● Prompt:
Look for the string "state" in the listing below, then copy every line that has it.

● Recorded information:
+--

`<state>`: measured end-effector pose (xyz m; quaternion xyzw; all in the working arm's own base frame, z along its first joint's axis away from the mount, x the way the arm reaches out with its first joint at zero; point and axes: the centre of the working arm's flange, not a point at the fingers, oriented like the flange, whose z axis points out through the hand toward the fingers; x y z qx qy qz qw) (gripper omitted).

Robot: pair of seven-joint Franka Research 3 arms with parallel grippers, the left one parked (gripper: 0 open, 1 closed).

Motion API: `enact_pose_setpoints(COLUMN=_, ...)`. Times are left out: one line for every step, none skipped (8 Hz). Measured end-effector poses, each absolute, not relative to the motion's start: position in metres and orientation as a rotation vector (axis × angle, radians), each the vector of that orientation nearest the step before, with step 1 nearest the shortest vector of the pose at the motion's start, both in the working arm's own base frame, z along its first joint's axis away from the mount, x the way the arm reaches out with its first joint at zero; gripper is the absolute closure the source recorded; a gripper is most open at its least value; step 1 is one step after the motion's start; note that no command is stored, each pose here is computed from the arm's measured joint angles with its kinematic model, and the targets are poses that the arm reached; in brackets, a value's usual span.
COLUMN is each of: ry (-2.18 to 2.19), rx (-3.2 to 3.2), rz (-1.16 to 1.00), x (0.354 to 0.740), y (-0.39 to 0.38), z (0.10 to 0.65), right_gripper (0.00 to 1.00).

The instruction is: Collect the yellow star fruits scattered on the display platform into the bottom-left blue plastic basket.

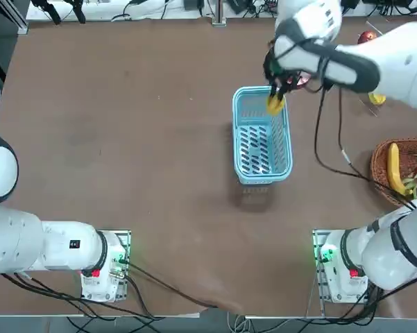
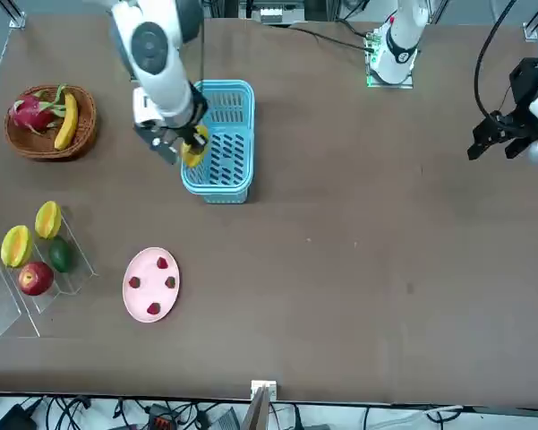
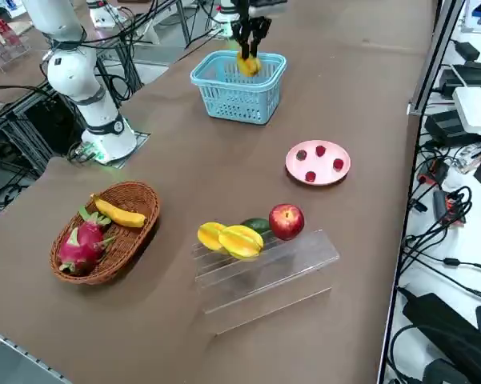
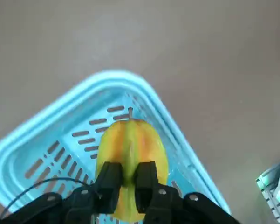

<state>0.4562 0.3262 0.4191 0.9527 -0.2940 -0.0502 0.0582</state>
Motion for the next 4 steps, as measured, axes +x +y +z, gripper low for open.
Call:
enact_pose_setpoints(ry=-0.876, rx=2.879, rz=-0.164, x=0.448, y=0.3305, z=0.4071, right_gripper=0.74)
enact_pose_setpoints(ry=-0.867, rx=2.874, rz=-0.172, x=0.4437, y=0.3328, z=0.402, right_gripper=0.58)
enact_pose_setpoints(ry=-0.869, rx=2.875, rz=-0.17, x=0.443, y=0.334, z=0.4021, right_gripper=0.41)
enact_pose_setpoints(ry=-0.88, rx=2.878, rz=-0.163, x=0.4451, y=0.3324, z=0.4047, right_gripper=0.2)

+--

● Result below:
`<state>`: measured end-effector pose (xyz m; quaternion xyzw; all in the working arm's own base frame, z along its first joint's axis away from the mount, x the way the arm reaches out with its first joint at zero; point and axes: the centre of the working arm's flange, not a point at the fingers, oriented like the flange, whose z axis points out through the hand toward the fingers; x y z qx qy qz qw) (gripper omitted).
<state>0.4562 0.3262 0.4191 0.9527 -0.2940 -0.0502 0.0582</state>

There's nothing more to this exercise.